*** Opening Material for this task ***
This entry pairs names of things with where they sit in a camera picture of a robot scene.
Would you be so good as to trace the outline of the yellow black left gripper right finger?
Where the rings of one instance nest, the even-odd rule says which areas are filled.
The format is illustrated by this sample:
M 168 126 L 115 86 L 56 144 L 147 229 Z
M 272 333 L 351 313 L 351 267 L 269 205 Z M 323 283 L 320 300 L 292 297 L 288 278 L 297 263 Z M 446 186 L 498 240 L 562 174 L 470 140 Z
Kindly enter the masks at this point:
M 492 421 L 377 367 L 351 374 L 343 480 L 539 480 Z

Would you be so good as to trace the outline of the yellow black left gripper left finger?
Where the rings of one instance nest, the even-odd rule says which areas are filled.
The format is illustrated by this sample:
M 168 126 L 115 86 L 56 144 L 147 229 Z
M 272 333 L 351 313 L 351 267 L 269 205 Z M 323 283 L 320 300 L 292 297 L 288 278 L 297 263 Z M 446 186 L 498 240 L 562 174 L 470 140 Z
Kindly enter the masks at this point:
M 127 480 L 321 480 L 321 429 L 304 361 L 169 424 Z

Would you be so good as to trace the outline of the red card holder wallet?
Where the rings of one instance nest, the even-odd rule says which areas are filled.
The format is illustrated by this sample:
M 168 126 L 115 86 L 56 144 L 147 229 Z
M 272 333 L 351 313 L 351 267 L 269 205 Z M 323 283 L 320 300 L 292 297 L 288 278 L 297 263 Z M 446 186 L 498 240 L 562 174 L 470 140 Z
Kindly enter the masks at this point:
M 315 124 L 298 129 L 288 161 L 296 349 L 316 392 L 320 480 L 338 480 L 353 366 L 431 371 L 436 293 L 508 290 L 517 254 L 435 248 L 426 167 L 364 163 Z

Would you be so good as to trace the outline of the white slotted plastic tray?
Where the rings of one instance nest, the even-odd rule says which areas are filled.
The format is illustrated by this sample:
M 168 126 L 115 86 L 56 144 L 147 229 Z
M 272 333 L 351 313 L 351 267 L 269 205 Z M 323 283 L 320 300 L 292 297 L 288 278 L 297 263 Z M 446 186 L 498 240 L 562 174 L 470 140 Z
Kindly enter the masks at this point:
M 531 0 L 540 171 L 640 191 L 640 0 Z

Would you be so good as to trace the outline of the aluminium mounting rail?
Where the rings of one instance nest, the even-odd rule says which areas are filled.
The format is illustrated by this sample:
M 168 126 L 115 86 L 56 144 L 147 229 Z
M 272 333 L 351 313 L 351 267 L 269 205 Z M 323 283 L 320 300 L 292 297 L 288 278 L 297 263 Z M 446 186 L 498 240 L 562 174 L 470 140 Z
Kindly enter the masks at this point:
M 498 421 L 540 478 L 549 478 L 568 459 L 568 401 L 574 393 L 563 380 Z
*** Closing Material for this task ***
> **Task directions**
Could you transcribe every entry exactly, without altering anything?

> **Solution**
This entry pairs names of things with where they sit in a camera picture of a robot scene.
Would you be so good as to trace the outline of the yellow black left gripper right finger?
Where the rings of one instance nest, the even-odd rule says which areas are filled.
The format is illustrated by this sample:
M 168 126 L 115 86 L 56 144 L 147 229 Z
M 272 333 L 351 313 L 351 267 L 269 205 Z M 323 283 L 320 300 L 292 297 L 288 278 L 297 263 Z M 446 186 L 498 240 L 562 174 L 470 140 Z
Kindly enter the masks at this point:
M 492 421 L 377 367 L 351 374 L 343 480 L 539 480 Z

Would you be so good as to trace the outline of the yellow black left gripper left finger?
Where the rings of one instance nest, the even-odd rule says which areas are filled.
The format is illustrated by this sample:
M 168 126 L 115 86 L 56 144 L 147 229 Z
M 272 333 L 351 313 L 351 267 L 269 205 Z M 323 283 L 320 300 L 292 297 L 288 278 L 297 263 Z M 446 186 L 498 240 L 562 174 L 470 140 Z
Kindly enter the masks at this point:
M 127 480 L 321 480 L 321 429 L 304 361 L 169 424 Z

Would you be so good as to trace the outline of the red card holder wallet?
Where the rings of one instance nest, the even-odd rule says which areas are filled.
The format is illustrated by this sample:
M 168 126 L 115 86 L 56 144 L 147 229 Z
M 272 333 L 351 313 L 351 267 L 269 205 Z M 323 283 L 320 300 L 292 297 L 288 278 L 297 263 Z M 446 186 L 498 240 L 562 174 L 470 140 Z
Kindly enter the masks at this point:
M 315 124 L 298 129 L 288 161 L 296 349 L 316 392 L 320 480 L 338 480 L 353 366 L 431 371 L 436 293 L 508 290 L 517 254 L 435 248 L 426 167 L 364 163 Z

Would you be so good as to trace the outline of the white slotted plastic tray?
Where the rings of one instance nest, the even-odd rule says which areas are filled.
The format is illustrated by this sample:
M 168 126 L 115 86 L 56 144 L 147 229 Z
M 272 333 L 351 313 L 351 267 L 269 205 Z M 323 283 L 320 300 L 292 297 L 288 278 L 297 263 Z M 446 186 L 498 240 L 562 174 L 470 140 Z
Kindly enter the masks at this point:
M 531 0 L 540 171 L 640 191 L 640 0 Z

Would you be so good as to trace the outline of the aluminium mounting rail?
Where the rings of one instance nest, the even-odd rule says which areas are filled.
The format is illustrated by this sample:
M 168 126 L 115 86 L 56 144 L 147 229 Z
M 272 333 L 351 313 L 351 267 L 269 205 Z M 323 283 L 320 300 L 292 297 L 288 278 L 297 263 Z M 446 186 L 498 240 L 562 174 L 470 140 Z
Kindly enter the masks at this point:
M 498 421 L 540 478 L 549 478 L 568 459 L 568 401 L 574 393 L 563 380 Z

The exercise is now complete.